Картина напомнила ему о пожаре на швейной фабрике, мемориале и всеобщей скорби, которую разделял весь город. Но здесь, в этом доме, Ольга Кучарски сражалась со своим горем в одиночестве.

– Начала его каждую ночь смотреть. Привычка. Он теперь мне как старый друг. Причем из нашего города. Я его встретила как-то в прокате около торгового центра. Вот откуда у меня это, – она указала на стену над телевизором, а точнее, на фотографию восемь на десять.

Эта фотография оказалась единственной в комнате, на которой был изображен не ее внук. Сэм подошел поближе, чтобы рассмотреть глянцевый рекламный снимок: мужчина, обряженный безумным ученым. Ему было, вероятно, за шестьдесят, хотя грим а-ля зомби мешал разглядеть наверняка: вздыбленные белые волосы, широко распахнутые глаза, длинный лабораторный халат, заляпанный искусственной кровью. В одной руке он держал колбу, наполненную зеленой светящейся жидкостью, испускающей струйки белого дыма, а другой указывал на невероятную мешанину, будто объявляя миру, что совершил какой-то сумасшедший прорыв. Эдакий момент «Эврика!» из второсортного фильма.

– Он тоже поляк, – прокомментировала миссис Кучарски. – Я попросила подписаться настоящим именем – «Йозеф Вичорек». Я знаю это имя из газеты. А народ по большей части знает его по телевизионному псевдониму. С тех пор, как погиб Теодор, это единственный, так сказать, доктор, который мне нужен.
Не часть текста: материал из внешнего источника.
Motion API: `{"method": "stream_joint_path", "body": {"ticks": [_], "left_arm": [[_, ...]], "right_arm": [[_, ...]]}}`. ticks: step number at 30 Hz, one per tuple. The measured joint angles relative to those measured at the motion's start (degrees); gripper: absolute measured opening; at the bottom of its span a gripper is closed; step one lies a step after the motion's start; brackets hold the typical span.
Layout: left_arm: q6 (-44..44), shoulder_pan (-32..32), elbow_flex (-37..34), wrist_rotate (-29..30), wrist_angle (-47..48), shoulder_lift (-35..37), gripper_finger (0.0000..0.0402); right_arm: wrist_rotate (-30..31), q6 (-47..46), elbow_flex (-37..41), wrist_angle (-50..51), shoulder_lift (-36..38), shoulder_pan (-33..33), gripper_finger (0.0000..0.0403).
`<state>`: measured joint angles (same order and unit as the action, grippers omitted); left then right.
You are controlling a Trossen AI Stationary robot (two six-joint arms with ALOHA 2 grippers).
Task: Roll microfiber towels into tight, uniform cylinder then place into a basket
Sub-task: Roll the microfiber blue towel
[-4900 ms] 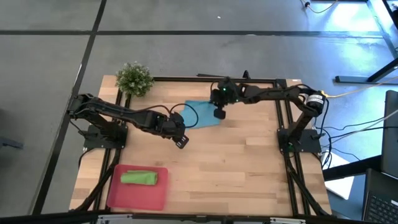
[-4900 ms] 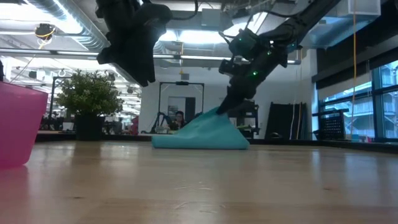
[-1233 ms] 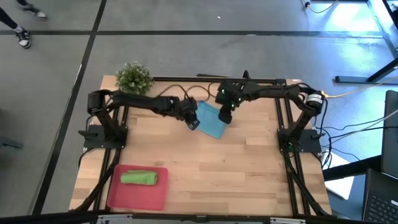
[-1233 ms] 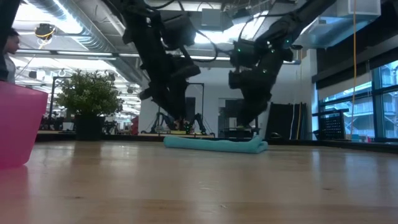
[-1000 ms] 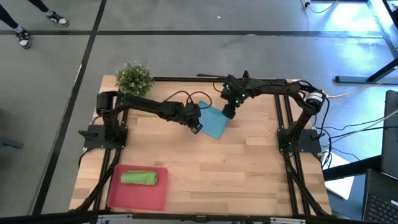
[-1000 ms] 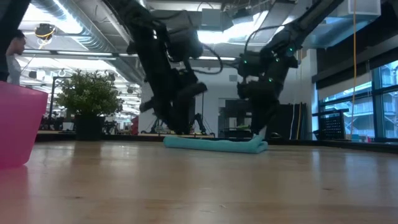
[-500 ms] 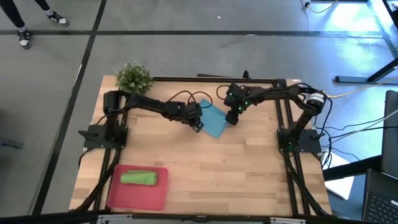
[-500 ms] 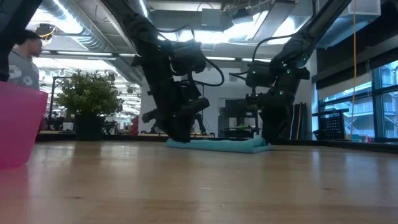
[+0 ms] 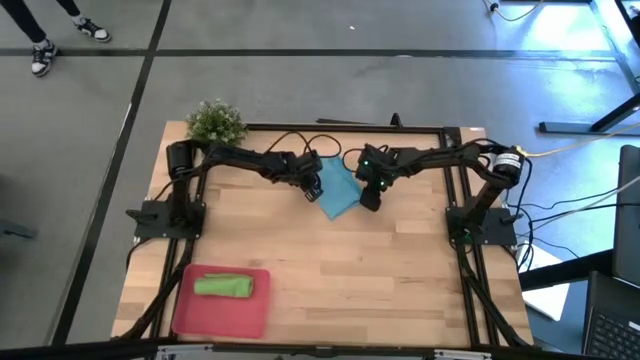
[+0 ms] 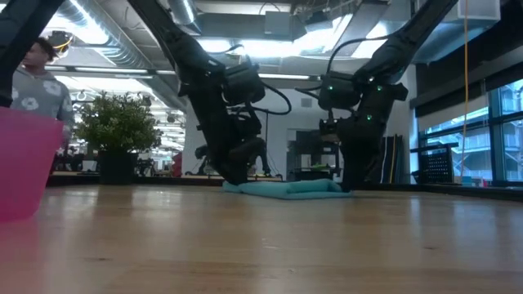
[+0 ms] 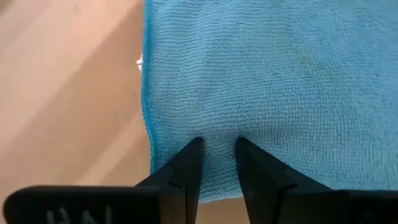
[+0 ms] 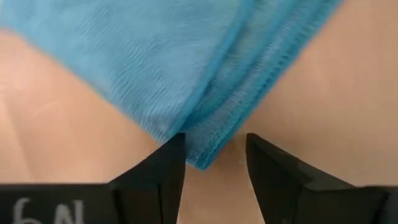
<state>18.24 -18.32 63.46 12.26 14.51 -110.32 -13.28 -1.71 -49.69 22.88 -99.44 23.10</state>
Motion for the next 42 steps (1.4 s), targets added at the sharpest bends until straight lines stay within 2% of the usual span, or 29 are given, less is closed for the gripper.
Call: {"method": "stream_joint_path", "body": {"ticks": [3, 6, 11, 18, 24, 28, 31, 36, 40, 42], "left_arm": [[-4.9, -1.1, -0.1, -1.0, -1.7, -0.1, 0.0093], [-9.3, -1.9, -0.1, -4.3, -3.2, -0.1, 0.0093], [-12.8, -2.1, -0.1, -5.7, -3.1, 0.3, 0.0093], [-16.8, -0.6, 0.0, -5.8, -0.3, 7.6, 0.0087], [-16.8, 2.5, 0.0, -5.8, 4.5, 14.8, 0.0085], [-11.7, 5.5, 0.0, -8.2, 5.2, 16.9, 0.0087], [-11.5, 8.0, 0.0, -9.4, 6.3, 17.7, 0.0088], [-14.3, 11.7, 0.0, -8.5, 6.1, 18.2, 0.0089], [-15.0, 14.0, 0.0, -2.0, 6.1, 18.2, 0.0089], [-16.8, 14.9, 0.0, -1.2, 6.0, 18.2, 0.0089]], "right_arm": [[-0.7, -1.3, 0.0, -0.2, 0.0, -1.8, 0.0166], [-1.0, -3.1, 0.1, -1.3, -0.1, -3.2, 0.0165], [-1.8, -4.2, -0.3, -2.4, -0.2, -4.1, 0.0165], [-4.5, 0.7, -6.7, 4.1, -0.6, -4.5, 0.0165], [-11.5, 1.9, -7.9, 5.5, -0.4, -4.7, 0.0165], [-9.8, 3.2, -8.0, 6.1, -0.1, -5.3, 0.0165], [-7.3, 4.5, -8.0, 7.9, 1.4, -5.2, 0.0165], [-6.1, 5.3, -8.1, 10.7, 6.4, -5.2, 0.0165], [-6.0, 5.1, -8.2, 11.7, 9.8, -5.4, 0.0165], [-5.9, 4.9, -8.2, 12.4, 10.9, -5.9, 0.0165]]}}
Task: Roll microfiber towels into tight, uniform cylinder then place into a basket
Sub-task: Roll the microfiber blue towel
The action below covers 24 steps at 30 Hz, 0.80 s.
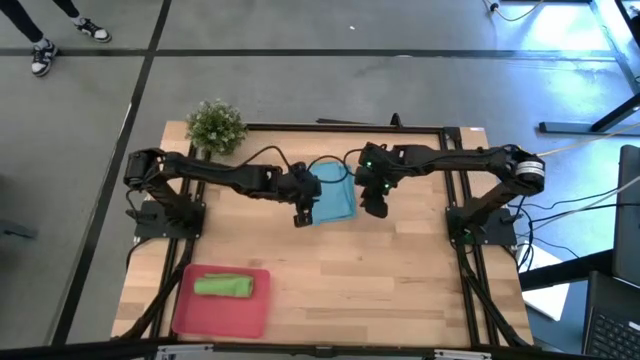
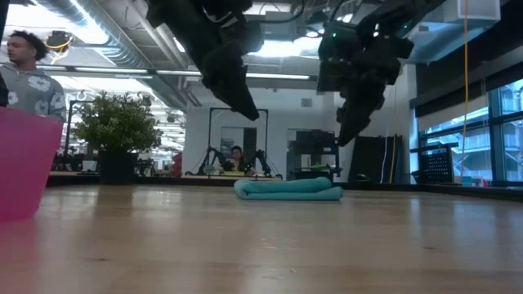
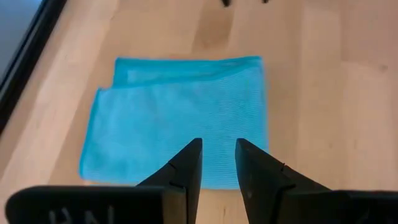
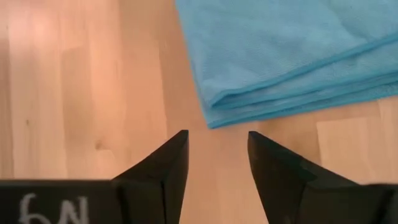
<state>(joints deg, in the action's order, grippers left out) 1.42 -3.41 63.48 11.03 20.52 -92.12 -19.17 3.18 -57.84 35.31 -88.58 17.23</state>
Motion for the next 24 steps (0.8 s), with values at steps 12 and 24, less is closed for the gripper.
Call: {"method": "stream_joint_path", "body": {"ticks": [12, 24], "left_arm": [[2.2, 3.3, 0.0, -5.2, 0.7, 0.6, 0.0058], [4.4, 3.2, 0.0, -0.5, 0.4, 0.5, 0.0099]], "right_arm": [[0.0, 0.3, 0.0, 0.4, 1.6, -2.9, 0.0165], [-1.6, -1.6, 0.0, 0.4, 1.6, -3.4, 0.0165]]}}
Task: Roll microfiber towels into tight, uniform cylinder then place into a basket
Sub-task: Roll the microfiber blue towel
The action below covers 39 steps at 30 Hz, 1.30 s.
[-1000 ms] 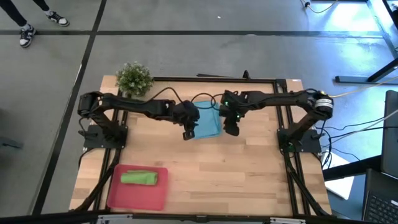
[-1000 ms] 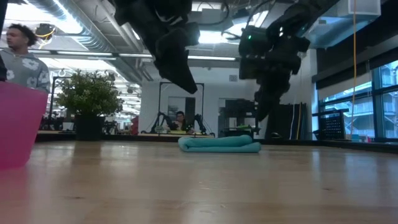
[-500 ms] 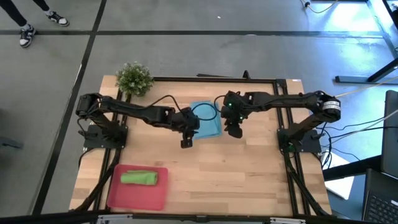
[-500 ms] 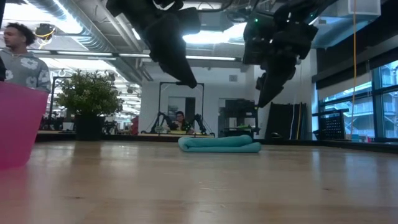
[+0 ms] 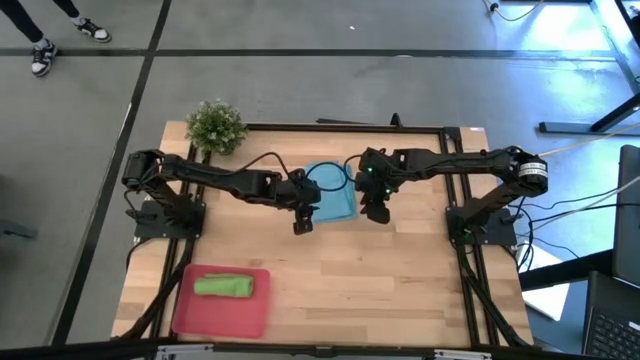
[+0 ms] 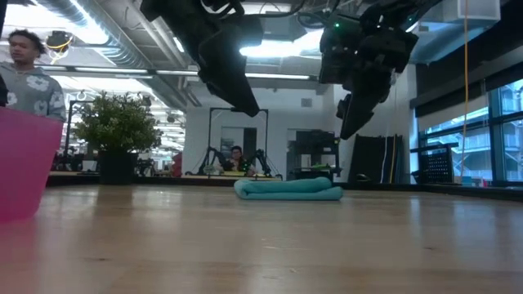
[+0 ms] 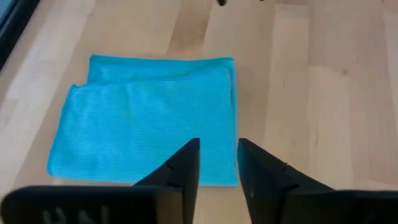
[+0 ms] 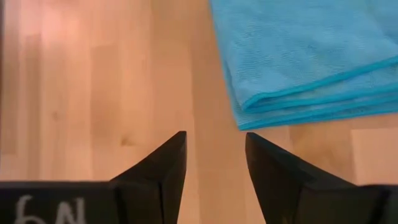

Сэм посмотрел на нижнюю половину фотографии, где имя персонажа, которого играл Вичорек, было подписано алыми подтекающими буквами.

↑ Лех Валенса – польский политический деятель, активист и защитник прав человека, прежний руководитель независимого профсоюза «Солидарность», шестой президент Польши (1990-1995).

↑ «Почтальон всегда звонит дважды» – один из классических фильмов в жанре нуар, 1946 г. Название носит иносказательный характер. «Как и почтальон, Провидение всегда звонит дважды» – так объяснял смысл названия романа, по которому снят фильм, его автор.

ГЛАВА 21

– Доктор Ужас? – переспросил Дин. – Серьезно?

– Ну, это ведь не настоящее его имя, – пояснила Карлин Филлипс.

Она стояла рядом с Дином в маленькой комнате отдыха по другую сторону кофейного автомата и прихлебывала из своего стакана так невозмутимо, будто кофе не прожигал дыру в ее желудке. Дину повезло не так сильно: напиток был дрянью редкостной.

– Я читала как-то раз, как его зовут. Сложно произнести и запомнить.

Джеффрис улыбнулся:

– А Доктор Зло так от зубов и отлетает.

– А «Театр кошмаров» хоть настоящий?

– Разумеется. Его уже пару лет показывают. Крутят ужастики поздно вечером, старые в большинстве своем, а Доктор Зло комментирует в перерывах.